What is required -> Leave out the images; return the rest of the data exactly.

Material provided ->
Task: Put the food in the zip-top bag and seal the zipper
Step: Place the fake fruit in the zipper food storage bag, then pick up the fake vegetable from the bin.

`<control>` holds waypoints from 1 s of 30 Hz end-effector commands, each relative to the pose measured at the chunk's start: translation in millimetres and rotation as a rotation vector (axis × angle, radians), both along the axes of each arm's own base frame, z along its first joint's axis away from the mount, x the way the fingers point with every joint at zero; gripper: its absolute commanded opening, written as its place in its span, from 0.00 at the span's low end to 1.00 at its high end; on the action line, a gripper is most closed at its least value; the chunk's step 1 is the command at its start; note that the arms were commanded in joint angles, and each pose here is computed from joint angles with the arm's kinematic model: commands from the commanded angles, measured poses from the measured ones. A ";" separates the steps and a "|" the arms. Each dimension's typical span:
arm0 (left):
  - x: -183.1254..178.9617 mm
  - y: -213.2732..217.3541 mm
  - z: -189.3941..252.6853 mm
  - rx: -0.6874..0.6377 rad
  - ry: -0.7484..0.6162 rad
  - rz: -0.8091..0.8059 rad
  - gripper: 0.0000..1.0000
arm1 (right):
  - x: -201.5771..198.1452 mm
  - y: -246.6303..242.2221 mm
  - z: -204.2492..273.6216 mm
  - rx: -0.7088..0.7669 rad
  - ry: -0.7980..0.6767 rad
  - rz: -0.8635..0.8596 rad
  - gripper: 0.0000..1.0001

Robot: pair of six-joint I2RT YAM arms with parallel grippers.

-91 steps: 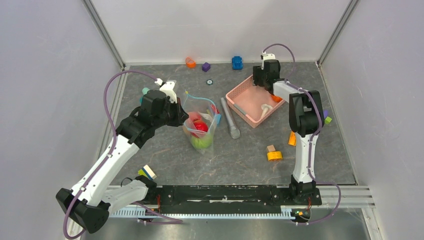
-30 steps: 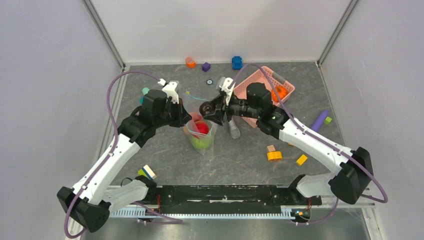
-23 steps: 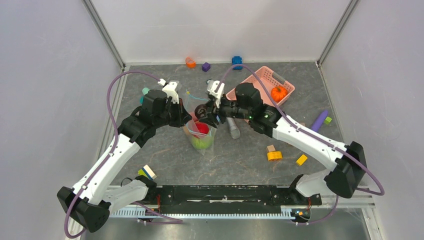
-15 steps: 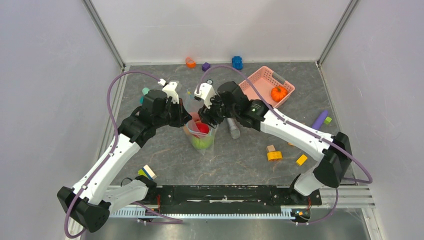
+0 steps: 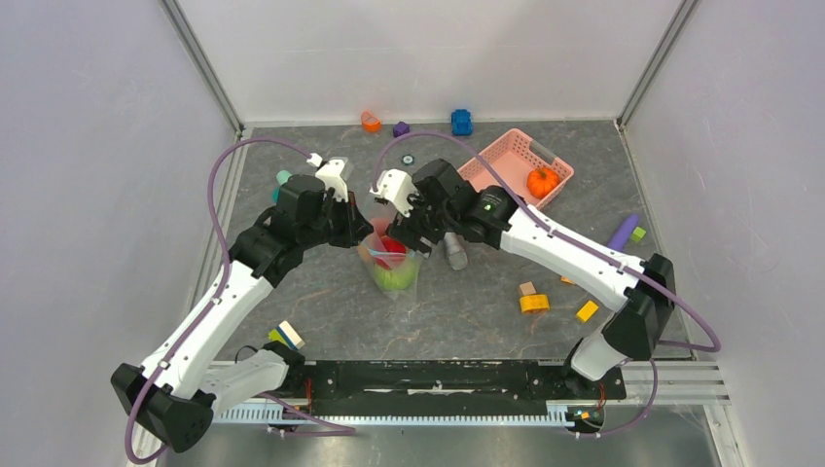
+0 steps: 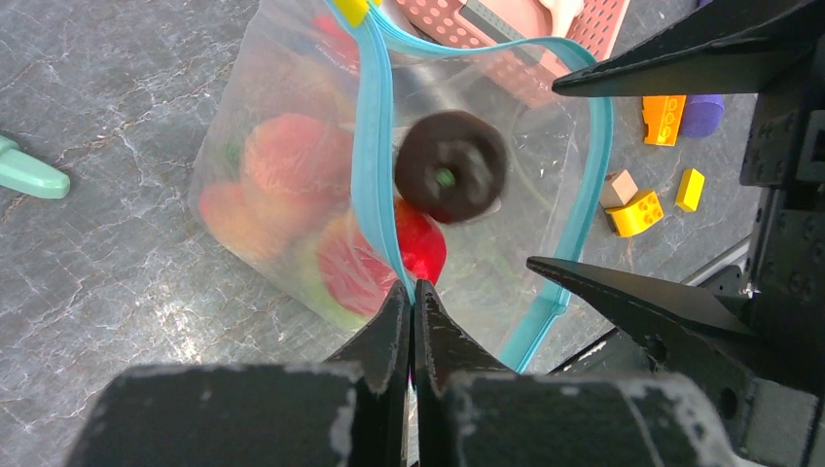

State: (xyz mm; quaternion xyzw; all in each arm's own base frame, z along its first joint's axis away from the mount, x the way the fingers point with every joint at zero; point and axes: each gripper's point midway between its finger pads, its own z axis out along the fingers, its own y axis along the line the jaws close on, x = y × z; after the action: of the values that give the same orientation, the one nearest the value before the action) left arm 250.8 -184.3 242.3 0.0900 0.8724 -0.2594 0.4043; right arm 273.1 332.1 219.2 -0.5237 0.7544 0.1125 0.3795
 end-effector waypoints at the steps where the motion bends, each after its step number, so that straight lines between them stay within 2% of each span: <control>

Response box ->
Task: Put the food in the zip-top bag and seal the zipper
Step: Place the fake fruit in the zipper food storage bag, then pick up the fake vegetable from the bin.

`<control>` holds waypoints from 1 s of 30 Hz end-effector commands, each relative to the pose measured at the chunk's start: translation in millimetres and rotation as a rotation vector (axis × angle, radians), both along the axes of each arm's own base frame, z along its first joint's axis away from the mount, x the way the fingers point with every joint at zero; gripper: its absolute commanded opening, written as its place in its span, from 0.00 at the span's low end to 1.00 at its high end; on the action line, a gripper is most closed at its least value; the chunk's step 1 is the command at its start; note that the arms were commanded in joint angles, and each pose here is computed from joint angles with the arm's kinematic model: commands from the commanded angles, measured poses from the measured ones. A ";" separates the steps and a "|" the arms. Each dimension's typical span:
arm0 (left):
  - x: -183.1254..178.9617 mm
  - y: -213.2732..217.3541 mm
  - z: -189.3941..252.6853 mm
  - rx: -0.6874..0.6377 rad
  - ry: -0.7484..0.6162 rad
  - rz: -0.8091..0.8059 rad
  - gripper: 0.0000..1.0000
arm1 (right):
  - x: -201.5771..198.1452 mm
  - y: -246.6303..242.2221 mm
  - z: -204.2492..273.6216 mm
  - rx: -0.7088..0.7669 rad
  - ry: -0.7980..0.6767 rad
  - rz: -0.8635..0.8596 rad
  - gripper: 0.0000..1.0001

Robot: pair of six-joint I2RT YAM arms with parallel grippers.

-91 steps: 
-30 steps: 
-23 steps: 
-15 steps: 
+0 steps: 
+0 steps: 

State: (xyz mm; quaternion xyzw; all in each arm's own base frame, z along its first joint's axis away from the mount, x the way the fingers point with every joint at zero; point and axes: each gripper's point midway between its finger pads, its own z axis out along the fingers, its own y axis along the line the jaws close on, x = y × z; after the action: of the values that give the same orientation, the one nearest the value before the action) left arm 250.8 -184.3 242.3 0.0900 0.8724 -0.2594 0.4043; right arm 273.1 332.1 219.2 -0.5237 0.7544 0.1125 0.3795
 end-effector waypoints at the steps where the motion bends, each after its step number, so that straight lines between them stay within 2% of each span: <control>

The answer given above is complete as it stands.